Ela destaca que o verdadeiro obstáculo para muitas mulheres no agronegócio está dentro das próprias famílias. “Não é a sociedade que rejeita a mulher no agronegócio. Muitas vezes, o próprio pai ou marido não permite sua participação. O que precisamos é buscar competência e conquistar o espaço através da nossa capacidade”, pontuou.
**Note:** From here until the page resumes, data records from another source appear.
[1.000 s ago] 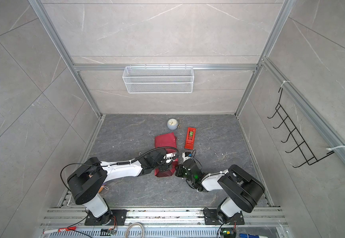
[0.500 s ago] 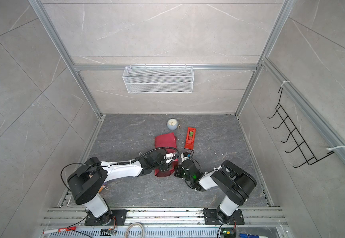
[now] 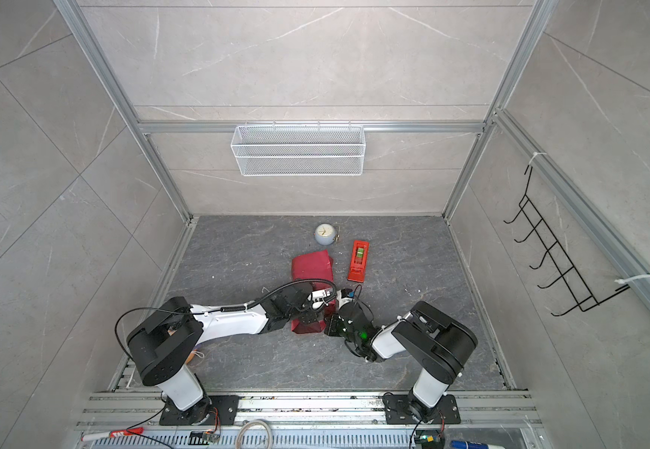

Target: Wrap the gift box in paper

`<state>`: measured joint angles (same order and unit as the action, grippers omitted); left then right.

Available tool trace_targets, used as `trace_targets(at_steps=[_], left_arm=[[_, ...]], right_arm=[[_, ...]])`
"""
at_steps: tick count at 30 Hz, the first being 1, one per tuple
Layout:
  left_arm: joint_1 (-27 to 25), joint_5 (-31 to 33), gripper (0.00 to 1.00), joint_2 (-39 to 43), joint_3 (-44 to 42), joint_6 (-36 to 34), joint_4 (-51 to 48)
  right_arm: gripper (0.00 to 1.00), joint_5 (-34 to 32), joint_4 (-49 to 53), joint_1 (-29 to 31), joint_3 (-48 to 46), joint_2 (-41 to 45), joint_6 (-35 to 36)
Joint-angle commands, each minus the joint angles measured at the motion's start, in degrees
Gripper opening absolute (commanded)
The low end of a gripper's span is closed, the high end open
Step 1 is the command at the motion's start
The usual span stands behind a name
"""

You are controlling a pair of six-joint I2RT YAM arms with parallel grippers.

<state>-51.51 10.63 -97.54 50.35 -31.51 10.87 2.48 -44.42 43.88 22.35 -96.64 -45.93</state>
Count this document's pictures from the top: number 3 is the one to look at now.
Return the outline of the dark red wrapping paper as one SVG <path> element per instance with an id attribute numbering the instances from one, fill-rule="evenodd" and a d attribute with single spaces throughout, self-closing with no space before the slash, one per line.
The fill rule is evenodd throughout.
<path id="1" fill-rule="evenodd" d="M 327 250 L 303 254 L 291 261 L 291 275 L 294 281 L 304 279 L 323 279 L 334 281 L 332 272 L 332 258 Z M 295 334 L 321 333 L 326 329 L 326 319 L 335 313 L 336 302 L 329 303 L 323 312 L 316 312 L 315 320 L 308 322 L 308 318 L 293 319 L 291 331 Z"/>

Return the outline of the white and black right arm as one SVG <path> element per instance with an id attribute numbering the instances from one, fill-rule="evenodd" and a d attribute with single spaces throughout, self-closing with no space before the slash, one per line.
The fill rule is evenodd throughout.
<path id="1" fill-rule="evenodd" d="M 368 362 L 383 362 L 399 353 L 411 355 L 421 371 L 400 409 L 420 423 L 435 418 L 478 346 L 468 327 L 424 301 L 385 327 L 375 327 L 362 304 L 351 301 L 326 319 L 325 334 L 342 338 L 353 355 Z"/>

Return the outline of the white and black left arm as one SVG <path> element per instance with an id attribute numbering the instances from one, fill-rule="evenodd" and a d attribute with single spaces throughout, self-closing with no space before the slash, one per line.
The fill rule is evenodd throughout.
<path id="1" fill-rule="evenodd" d="M 116 340 L 139 373 L 142 384 L 157 387 L 165 398 L 164 411 L 180 422 L 203 422 L 211 407 L 203 383 L 188 367 L 200 344 L 237 335 L 261 335 L 294 319 L 320 314 L 338 299 L 335 284 L 324 279 L 287 282 L 247 303 L 203 306 L 172 297 L 150 312 L 126 338 Z"/>

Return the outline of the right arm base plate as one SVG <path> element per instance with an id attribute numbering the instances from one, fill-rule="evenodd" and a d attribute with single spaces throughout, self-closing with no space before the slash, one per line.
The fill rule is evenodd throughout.
<path id="1" fill-rule="evenodd" d="M 381 400 L 388 425 L 445 424 L 458 425 L 462 419 L 454 396 L 442 396 L 433 407 L 427 407 L 414 395 L 385 393 Z"/>

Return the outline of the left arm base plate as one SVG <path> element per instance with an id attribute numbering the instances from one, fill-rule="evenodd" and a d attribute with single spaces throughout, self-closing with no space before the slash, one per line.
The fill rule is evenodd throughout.
<path id="1" fill-rule="evenodd" d="M 187 411 L 180 411 L 168 398 L 160 415 L 161 426 L 233 426 L 237 414 L 239 396 L 206 396 Z"/>

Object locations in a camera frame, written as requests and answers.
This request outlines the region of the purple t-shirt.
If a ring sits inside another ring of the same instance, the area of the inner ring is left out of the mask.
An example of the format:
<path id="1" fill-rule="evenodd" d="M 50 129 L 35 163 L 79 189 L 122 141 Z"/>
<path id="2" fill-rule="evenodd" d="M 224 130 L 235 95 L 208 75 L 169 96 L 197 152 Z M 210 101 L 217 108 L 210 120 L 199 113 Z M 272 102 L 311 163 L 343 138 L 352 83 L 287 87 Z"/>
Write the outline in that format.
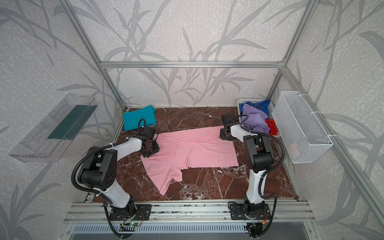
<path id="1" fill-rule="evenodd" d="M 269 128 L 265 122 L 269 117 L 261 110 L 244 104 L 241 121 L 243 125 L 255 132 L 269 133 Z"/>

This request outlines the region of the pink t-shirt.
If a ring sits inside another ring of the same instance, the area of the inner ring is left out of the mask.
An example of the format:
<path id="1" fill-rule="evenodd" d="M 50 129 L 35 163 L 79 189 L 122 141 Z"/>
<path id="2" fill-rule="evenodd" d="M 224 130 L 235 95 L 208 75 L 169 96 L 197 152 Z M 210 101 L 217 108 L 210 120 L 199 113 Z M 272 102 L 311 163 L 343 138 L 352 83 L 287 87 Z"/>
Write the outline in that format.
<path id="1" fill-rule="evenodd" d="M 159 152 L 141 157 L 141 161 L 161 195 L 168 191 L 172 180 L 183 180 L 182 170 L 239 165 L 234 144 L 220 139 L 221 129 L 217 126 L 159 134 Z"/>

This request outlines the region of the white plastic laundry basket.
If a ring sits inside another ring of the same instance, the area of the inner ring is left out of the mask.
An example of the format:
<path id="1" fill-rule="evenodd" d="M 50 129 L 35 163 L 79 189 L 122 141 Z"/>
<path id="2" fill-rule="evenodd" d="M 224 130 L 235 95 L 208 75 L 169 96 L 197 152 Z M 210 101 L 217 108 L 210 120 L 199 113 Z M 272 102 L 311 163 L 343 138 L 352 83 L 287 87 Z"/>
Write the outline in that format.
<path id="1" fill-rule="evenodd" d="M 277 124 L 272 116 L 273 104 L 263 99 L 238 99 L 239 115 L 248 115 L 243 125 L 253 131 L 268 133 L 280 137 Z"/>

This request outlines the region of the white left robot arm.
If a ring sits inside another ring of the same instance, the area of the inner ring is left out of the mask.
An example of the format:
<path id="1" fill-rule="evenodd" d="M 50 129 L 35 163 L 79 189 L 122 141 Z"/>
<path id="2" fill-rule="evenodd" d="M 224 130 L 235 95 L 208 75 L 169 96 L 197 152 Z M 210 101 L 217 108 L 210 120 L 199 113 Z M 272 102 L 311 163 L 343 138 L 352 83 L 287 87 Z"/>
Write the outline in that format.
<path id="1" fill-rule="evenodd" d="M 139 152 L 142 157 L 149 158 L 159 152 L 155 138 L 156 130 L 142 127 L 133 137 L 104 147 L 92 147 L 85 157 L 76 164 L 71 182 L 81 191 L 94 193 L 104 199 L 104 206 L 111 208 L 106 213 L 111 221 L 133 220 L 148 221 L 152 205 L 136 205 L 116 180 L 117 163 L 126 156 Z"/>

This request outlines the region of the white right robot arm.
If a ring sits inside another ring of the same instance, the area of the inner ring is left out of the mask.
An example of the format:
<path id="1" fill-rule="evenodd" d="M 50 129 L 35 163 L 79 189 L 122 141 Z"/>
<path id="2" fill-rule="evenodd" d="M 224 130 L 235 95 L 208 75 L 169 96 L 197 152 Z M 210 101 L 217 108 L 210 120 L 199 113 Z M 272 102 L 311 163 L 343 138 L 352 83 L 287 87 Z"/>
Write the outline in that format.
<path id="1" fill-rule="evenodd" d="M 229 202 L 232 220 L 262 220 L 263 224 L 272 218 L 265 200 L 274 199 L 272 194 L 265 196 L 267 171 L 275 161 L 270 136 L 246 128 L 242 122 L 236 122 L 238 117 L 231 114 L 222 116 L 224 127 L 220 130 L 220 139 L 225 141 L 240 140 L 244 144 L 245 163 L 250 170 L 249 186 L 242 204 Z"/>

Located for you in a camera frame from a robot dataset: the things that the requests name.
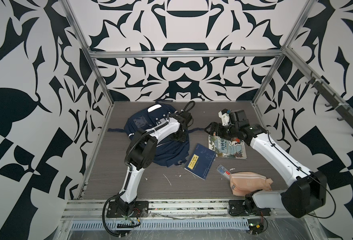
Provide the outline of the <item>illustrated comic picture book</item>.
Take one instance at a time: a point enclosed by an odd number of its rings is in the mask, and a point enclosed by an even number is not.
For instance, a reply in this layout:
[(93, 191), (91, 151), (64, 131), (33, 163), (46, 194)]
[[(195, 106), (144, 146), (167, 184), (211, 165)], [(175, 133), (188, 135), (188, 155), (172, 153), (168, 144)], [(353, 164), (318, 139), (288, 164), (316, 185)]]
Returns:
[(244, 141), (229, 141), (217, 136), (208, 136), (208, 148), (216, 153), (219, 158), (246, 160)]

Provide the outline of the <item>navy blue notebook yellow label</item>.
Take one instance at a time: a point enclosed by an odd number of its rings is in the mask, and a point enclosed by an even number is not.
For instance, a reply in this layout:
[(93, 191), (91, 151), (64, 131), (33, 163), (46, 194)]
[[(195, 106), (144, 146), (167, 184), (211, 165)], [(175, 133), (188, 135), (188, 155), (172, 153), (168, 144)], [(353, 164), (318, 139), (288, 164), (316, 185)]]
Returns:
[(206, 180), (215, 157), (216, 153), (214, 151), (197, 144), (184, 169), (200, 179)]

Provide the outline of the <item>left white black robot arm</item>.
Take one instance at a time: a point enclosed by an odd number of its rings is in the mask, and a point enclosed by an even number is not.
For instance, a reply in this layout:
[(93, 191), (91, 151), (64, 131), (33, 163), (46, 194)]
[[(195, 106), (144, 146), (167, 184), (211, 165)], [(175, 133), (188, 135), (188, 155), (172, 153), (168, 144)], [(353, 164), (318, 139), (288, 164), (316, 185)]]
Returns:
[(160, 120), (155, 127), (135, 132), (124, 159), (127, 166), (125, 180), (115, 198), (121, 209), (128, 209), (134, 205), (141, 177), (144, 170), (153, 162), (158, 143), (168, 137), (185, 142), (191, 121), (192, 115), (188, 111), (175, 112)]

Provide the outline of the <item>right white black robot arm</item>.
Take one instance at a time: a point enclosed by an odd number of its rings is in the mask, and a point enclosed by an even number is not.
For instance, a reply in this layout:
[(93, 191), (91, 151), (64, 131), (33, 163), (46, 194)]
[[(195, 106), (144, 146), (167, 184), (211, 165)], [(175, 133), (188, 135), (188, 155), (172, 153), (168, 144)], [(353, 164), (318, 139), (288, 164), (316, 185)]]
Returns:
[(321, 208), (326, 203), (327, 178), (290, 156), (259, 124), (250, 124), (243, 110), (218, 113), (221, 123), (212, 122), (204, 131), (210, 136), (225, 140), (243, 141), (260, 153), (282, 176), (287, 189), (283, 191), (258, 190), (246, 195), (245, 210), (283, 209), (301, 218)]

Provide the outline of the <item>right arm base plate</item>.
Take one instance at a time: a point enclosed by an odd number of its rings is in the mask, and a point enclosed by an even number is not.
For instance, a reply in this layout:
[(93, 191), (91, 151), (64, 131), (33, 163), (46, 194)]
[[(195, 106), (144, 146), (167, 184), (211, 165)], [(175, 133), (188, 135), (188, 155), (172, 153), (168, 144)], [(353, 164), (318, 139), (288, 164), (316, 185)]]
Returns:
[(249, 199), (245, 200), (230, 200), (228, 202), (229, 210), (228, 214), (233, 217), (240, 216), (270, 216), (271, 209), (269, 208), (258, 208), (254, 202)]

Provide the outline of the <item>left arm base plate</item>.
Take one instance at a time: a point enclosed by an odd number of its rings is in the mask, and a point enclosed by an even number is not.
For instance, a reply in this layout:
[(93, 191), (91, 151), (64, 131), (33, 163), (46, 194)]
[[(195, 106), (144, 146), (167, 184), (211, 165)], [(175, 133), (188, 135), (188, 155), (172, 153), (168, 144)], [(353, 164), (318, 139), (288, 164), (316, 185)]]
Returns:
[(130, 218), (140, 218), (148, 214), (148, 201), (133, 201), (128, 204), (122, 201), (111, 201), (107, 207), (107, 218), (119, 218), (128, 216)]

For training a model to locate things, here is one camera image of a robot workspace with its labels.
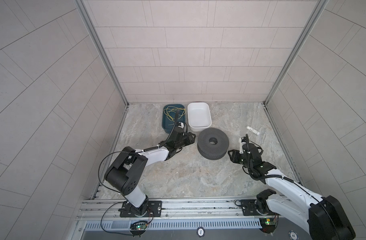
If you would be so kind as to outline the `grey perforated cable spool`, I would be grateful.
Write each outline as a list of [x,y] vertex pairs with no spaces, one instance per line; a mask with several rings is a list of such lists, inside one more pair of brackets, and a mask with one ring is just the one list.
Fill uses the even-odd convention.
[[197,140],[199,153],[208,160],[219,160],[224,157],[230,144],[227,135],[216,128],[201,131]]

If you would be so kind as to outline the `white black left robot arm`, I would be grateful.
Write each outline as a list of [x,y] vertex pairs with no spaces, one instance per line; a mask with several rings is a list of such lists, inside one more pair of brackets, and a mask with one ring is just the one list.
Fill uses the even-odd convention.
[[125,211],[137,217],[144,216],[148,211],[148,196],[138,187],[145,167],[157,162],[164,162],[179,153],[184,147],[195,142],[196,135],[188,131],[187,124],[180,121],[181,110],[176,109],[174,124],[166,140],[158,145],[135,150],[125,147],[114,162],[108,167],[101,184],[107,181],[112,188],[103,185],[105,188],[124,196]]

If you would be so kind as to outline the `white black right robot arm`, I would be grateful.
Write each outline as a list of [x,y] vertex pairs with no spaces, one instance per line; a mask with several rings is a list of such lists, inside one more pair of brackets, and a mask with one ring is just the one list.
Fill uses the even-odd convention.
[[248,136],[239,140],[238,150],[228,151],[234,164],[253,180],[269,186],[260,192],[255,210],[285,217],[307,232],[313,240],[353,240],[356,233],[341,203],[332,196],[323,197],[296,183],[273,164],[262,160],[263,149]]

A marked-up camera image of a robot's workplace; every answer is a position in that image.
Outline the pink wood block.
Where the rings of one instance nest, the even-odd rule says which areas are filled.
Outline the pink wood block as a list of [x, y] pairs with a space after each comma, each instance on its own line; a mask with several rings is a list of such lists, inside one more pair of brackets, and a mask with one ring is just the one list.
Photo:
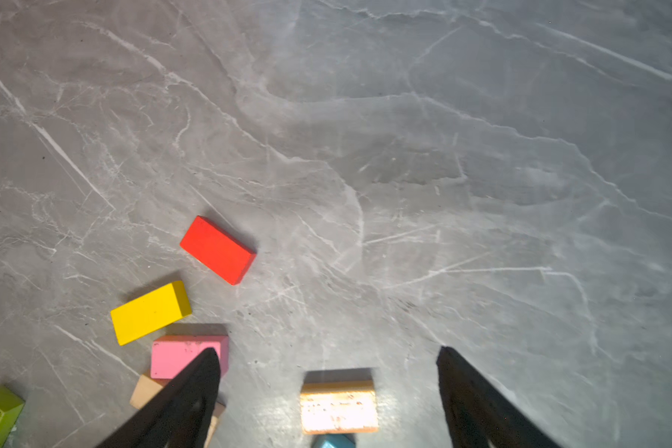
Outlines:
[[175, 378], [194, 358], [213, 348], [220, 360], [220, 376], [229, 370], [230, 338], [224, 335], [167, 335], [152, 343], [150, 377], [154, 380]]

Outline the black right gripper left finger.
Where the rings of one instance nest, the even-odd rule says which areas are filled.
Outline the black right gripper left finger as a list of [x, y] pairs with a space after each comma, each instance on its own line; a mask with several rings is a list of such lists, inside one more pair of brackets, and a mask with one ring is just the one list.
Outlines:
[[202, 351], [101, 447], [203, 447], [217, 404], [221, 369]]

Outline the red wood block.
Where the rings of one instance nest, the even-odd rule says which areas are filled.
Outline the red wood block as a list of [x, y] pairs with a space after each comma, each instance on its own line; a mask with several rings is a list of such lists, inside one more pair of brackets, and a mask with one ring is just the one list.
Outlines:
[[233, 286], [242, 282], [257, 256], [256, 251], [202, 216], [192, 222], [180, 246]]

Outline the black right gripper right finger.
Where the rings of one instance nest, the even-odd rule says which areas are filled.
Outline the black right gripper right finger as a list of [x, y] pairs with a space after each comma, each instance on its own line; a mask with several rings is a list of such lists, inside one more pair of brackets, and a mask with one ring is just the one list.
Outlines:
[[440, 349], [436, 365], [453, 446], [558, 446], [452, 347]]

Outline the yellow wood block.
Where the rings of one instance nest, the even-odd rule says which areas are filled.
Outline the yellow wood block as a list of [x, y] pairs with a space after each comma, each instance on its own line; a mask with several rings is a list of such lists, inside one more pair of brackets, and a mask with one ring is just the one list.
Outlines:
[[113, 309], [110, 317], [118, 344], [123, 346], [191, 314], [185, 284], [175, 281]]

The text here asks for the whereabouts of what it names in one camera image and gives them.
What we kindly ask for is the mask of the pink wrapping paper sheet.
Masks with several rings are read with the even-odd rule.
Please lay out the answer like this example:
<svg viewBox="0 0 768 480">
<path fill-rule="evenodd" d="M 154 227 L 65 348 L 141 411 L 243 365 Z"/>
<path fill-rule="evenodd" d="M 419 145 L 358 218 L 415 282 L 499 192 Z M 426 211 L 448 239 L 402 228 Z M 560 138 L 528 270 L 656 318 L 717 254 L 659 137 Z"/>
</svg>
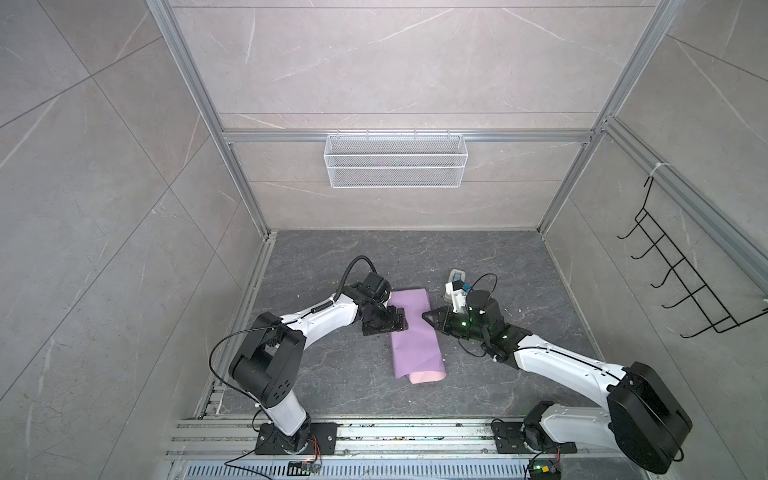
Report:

O preço da dedicação ao agronegócio
A produtora rural também destacou os desafios enfrentados pelas mulheres que decidem seguir carreira no setor. “As fazendas são distantes da cidade. Muitas vezes, temos que abrir mão de uma academia, de uma manicure, porque passamos o dia todo na fazenda. Mas isso não significa abrir mão da vaidade, apenas adaptar-se aos horários”, observou.
Para Lia, muitas mulheres estão no agronegócio por serem herdeiras, mas nem todas assumem a gestão dos negócios. “Eu coordeno a fazenda, administro e planejo tudo. Mas minha irmã, por exemplo, prefere cuidar das questões burocráticas, e está tudo certo. Cada um tem que encontrar seu papel”, afirmou.
Ela ressaltou que a presença feminina no setor vem crescendo, mas com limitações em algumas áreas. “A tecnologia abriu muitas portas, mas há serviços que as mulheres não querem, como mecânica e manutenção pesada. Isso é uma escolha, e não um problema”, destacou.
Com mais de 15 anos de experiência no setor, Lia reforça que a diferença entre homens e mulheres no mercado está na capacitação. “O agronegócio não tem gênero. Ele exige pessoas com garra e conhecimento. Sempre que competi por uma vaga, fui escolhida porque minha capacitação era melhor. Era um jogo de saber, de metodologia, não de força física”, pontuou.
Ela também aconselha as mulheres a definirem qual área desejam seguir dentro do agronegócio. “Elas precisam escolher entre agronomia, gestão, sustentabilidade ou outra área. Depois disso, buscar conhecimento e cativar seu espaço com comunicação e competência”, disse.
Por fim, deixou um recado para o Dia Internacional da Mulher, celebrado em 8 de março: “Se você quer estar no agronegócio, capacite-se. Se quer estar em cima de um trator, aprenda a pilotar. Se quer coordenar equipes, desenvolva essa habilidade. Seja aquilo que você der conta de ser. Se for uma excelente mãe ou esposa, parabéns. Se for uma produtora rural de sucesso, parabéns também. O importante é se preparar para o que deseja ser”.
As histórias de Ângela, Fabíola e Lia ilustram um movimento irreversível no agronegócio brasileiro. Apesar dos desafios, as mulheres estão conquistando espaços, inovando e transformando o setor. A tecnologia, a capacitação e as redes de apoio são ferramentas nessa jornada e a tendência é que a participação feminina no agronegócio continue crescendo, transformando o setor e garantindo um futuro mais inclusivo e equitativo.